|
Altertchadienistes, Altermondialistes.
La démarche d'EcoloTchad s'inscrit dans cette lutte contre la mondialisation prônée par l'OMC et autres organismes au service des multinationales. Les pays pauvres en font les frais.
Ce mercredi 26 janvier 2005, s'ouvre le 5ème Forum Social Mondial (FSM) à Porto Alègre au Brésil. A 19H00 GMT, plus de 20.000 altermondialistes ont entamé une "marche pour la paix" donnant le coup d'envoi au FSM.
Comme c'est le cas depuis le premier FSM en 2001, les africains sont peu représentés. Espérons que le prochain Forum qui se tiendra en 2007 en Afrique sera l'occasion pour aborder les problèmes propres à l'Afrique soulevés dans la « Déclaration du Forum des Peuples » (page Divers).
Au même moment se tient à DAVOS (Suisse) le Forum économique des pays riches G8, Chirac et Blair veulent des avancées à l'OMC pour le développement de l'Afrique, mais ils savent déjà que les américains ne sont pas de cet avis. Il faut rien attendre de ce sommet.
Alter Tchad, Un autre Tchad est possible !

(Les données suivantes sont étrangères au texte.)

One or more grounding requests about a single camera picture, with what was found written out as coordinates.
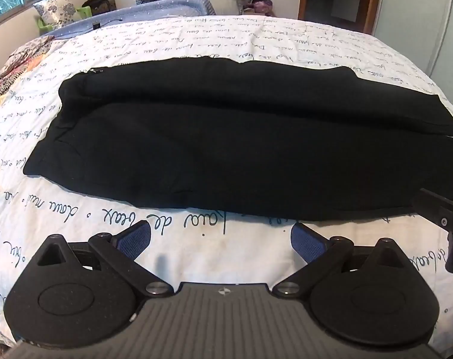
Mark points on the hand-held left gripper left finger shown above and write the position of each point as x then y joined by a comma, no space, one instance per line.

Tous Solidaires et Responsables pour le Développement Durable du Tchad, nous voudrions participer à l'élaboration collective de l'Écologie politique comme projet d'avenir pour :
une meilleure qualité de vie, pour notre santé entretenons notre environnement et préservons la nature ; la valorisation de la diversité et de la coopération, de l'autonomie et de la décentralisation ; la Démocratie Participative dans un état véritablement décentralisé , où les citoyens doivent être associés, en amont, à la définition et à la mise en oeuvre des politiques publiques ; Contribuer à l'émergence d'une société largement autogérée qui n'est pas le lieu du combat pour la survie mais d'une assistance mutuelle, d'une communauté humaine et conviviale ; Trouver une solution alternative à l'industrialisation à outrance et la marchandisation du monde qui ne prend en compte, ni la particularité des pays émergeants, ni la misère des Pays Pauvres Très Endettés (PPTE) ; La Préservation de la liberté individuelle et la liberté collective en donnant donc autant d'importance à la personne qu'à la communauté ; La valorisation des connaissances traditionnelles, des pratiques des populations autochtones et des communautés locales en matières de gestions de ressources naturelles ; La promotion du rôle des femmes, des jeunes et leur participation à l'élaboration et à la mise en œuvre de programmes de développement durable ; Le renforcement du cadre juridique par la mise en application les articles de la Constitution inspirée par la Conférence Nationale Souveraine.